Each line from the one that contains "Question: locate the white" to the last line of the records below must be restated word for word.

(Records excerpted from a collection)

******

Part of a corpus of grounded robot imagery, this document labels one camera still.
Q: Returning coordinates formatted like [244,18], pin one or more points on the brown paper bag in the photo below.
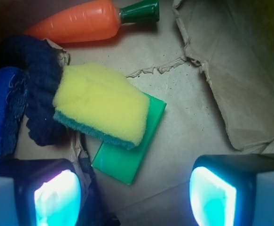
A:
[212,62]

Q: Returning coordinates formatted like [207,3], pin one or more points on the yellow green sponge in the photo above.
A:
[102,103]

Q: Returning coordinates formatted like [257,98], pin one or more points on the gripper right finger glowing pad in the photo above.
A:
[233,190]

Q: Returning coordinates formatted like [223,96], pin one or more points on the green rectangular block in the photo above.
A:
[122,164]

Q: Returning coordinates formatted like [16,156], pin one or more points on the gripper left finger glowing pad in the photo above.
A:
[44,192]

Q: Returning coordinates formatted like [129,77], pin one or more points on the blue sponge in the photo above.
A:
[13,92]

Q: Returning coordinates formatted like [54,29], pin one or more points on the orange toy carrot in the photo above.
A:
[93,21]

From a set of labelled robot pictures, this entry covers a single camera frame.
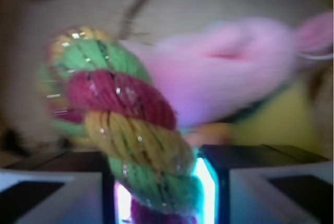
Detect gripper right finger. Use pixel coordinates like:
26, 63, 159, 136
195, 145, 333, 223

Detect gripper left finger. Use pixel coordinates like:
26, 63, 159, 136
1, 151, 130, 223

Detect multicolored twisted rope toy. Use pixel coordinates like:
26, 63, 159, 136
38, 26, 202, 223

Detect yellow sponge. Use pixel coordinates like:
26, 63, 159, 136
182, 80, 324, 151

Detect pink plush bunny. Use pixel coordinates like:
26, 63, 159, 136
121, 11, 333, 127

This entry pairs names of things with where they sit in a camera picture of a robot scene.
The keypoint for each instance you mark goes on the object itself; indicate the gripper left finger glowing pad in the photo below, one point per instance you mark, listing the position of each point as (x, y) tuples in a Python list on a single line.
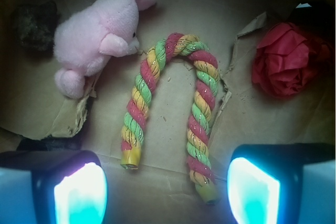
[(52, 187)]

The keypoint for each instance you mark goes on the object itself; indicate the red crumpled paper ball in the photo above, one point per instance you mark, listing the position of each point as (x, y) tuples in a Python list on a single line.
[(288, 58)]

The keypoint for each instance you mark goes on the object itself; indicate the pink plush bunny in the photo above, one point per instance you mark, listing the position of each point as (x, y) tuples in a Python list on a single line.
[(85, 42)]

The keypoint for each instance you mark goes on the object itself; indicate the dark brown rough lump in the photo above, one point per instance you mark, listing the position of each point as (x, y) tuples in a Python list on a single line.
[(34, 26)]

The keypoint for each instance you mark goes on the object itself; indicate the brown paper bag bin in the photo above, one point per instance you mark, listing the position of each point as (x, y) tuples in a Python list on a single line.
[(160, 191)]

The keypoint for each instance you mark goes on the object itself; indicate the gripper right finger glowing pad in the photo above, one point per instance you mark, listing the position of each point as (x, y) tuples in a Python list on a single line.
[(282, 183)]

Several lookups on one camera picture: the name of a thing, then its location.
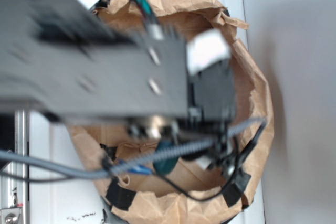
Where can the black metal bracket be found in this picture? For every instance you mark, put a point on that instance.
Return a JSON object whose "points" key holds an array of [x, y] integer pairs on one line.
{"points": [[7, 132]]}

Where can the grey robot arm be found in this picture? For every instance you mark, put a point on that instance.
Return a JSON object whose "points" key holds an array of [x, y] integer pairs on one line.
{"points": [[60, 60]]}

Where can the brown paper bag bin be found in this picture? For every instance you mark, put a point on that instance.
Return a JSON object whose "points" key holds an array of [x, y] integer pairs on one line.
{"points": [[147, 199]]}

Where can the dark green plastic pickle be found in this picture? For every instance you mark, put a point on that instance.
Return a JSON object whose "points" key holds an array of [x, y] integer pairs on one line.
{"points": [[164, 167]]}

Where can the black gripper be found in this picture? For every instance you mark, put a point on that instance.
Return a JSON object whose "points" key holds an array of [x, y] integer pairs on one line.
{"points": [[212, 97]]}

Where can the aluminium frame rail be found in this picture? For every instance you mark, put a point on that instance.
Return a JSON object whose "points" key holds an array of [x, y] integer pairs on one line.
{"points": [[15, 192]]}

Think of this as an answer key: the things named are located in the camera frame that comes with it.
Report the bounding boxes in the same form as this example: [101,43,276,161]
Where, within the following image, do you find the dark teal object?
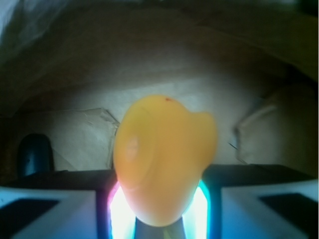
[17,133,54,178]

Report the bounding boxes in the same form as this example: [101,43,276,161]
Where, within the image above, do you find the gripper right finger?
[201,163,319,239]

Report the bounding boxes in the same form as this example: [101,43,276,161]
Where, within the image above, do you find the brown paper bag tray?
[0,0,319,184]

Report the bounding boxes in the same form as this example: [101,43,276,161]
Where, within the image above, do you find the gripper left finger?
[0,169,118,239]

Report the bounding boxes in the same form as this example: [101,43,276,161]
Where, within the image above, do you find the yellow rubber duck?
[113,95,217,227]

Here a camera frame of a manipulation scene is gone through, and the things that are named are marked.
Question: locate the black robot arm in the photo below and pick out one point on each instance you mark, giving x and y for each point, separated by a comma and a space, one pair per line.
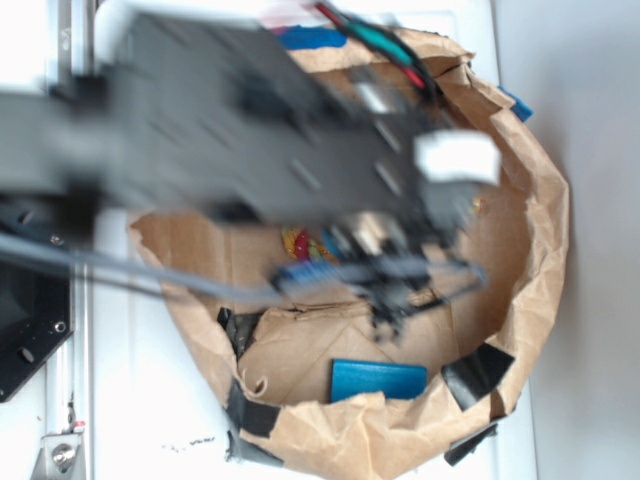
218, 118

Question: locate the brown paper bag tray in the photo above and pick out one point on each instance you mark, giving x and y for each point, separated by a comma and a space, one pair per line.
478, 351

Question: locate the blue tape piece right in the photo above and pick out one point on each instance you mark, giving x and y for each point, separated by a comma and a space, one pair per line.
519, 107

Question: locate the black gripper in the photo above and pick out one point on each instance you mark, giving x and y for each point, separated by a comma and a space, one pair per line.
402, 265

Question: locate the pink green yellow rope toy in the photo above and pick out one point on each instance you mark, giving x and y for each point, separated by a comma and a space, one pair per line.
302, 245

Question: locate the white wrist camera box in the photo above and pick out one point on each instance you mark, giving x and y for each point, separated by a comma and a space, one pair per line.
447, 156

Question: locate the blue tape strip top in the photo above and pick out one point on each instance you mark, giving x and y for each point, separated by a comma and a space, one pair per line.
308, 38

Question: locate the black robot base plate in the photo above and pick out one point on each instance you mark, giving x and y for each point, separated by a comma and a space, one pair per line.
35, 318

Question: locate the blue rectangular block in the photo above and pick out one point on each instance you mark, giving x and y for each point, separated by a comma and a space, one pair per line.
395, 381

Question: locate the aluminium frame rail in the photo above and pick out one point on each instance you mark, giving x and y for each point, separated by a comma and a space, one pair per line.
66, 449

******

_The answer_
Question: locate the white wrist camera box in the photo above and pick out one point on each instance you mark, giving x and y for each point, separated by a comma and a space, one pair per line.
447, 156

Question: locate the blue tape strip top in the photo above and pick out one point on each instance you mark, giving x and y for each point, separated by a comma and a space, one pair per line.
308, 38

Question: locate the black robot base plate in the photo above and pick out one point on each instance you mark, giving x and y for each point, separated by a comma and a space, one pair per line.
35, 318

Question: locate the blue rectangular block in the photo above and pick out one point on each instance you mark, giving x and y for each point, separated by a comma and a space, one pair per line.
395, 381

Question: locate the aluminium frame rail in the photo above and pick out one point on each instance you mark, giving x and y for each point, separated by a comma and a space, one pair per line.
66, 449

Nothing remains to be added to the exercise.